*** Begin section ***

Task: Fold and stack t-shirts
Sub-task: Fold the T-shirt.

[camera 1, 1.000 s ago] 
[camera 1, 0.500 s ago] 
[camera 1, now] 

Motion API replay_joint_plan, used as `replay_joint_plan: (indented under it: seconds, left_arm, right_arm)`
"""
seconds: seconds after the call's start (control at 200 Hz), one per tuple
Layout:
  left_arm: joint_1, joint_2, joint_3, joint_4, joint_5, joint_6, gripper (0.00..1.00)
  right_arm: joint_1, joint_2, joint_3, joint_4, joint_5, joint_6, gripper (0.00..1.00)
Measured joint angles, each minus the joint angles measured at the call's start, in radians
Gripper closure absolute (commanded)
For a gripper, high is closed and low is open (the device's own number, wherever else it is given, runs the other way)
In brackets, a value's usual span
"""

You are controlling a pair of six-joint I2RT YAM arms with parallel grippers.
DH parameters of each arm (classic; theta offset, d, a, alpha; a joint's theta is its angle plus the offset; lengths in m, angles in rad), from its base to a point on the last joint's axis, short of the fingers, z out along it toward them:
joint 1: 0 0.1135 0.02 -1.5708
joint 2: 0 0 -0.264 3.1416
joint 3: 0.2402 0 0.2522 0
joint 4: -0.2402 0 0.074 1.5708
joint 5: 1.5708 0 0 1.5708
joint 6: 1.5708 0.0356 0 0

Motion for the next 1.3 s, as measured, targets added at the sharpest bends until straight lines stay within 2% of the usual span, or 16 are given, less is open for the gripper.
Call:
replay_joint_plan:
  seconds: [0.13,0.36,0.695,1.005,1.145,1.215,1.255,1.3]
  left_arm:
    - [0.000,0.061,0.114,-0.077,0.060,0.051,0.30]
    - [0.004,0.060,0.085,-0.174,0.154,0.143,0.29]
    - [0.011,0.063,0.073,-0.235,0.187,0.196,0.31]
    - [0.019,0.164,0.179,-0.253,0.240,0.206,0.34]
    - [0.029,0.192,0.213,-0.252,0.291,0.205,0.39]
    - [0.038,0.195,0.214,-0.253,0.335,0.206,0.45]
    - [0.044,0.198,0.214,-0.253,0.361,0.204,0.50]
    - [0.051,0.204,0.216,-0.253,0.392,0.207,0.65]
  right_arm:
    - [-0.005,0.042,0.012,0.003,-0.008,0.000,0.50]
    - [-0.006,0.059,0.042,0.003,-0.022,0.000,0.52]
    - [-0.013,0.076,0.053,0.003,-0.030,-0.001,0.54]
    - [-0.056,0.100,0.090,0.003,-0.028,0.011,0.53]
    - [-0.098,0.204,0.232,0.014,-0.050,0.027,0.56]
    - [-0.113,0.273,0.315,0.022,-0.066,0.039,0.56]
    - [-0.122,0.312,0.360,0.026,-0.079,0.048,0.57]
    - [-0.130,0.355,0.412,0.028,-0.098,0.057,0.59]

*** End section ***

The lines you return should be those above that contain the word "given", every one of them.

For a gripper, high is closed and low is open (the device's own number, wherever else it is given, runs the other way)
Motion for the next 1.3 s, as measured, targets added at the sharpest bends until straight lines stay within 2% of the usual span, or 16 are given, less is open for the gripper.

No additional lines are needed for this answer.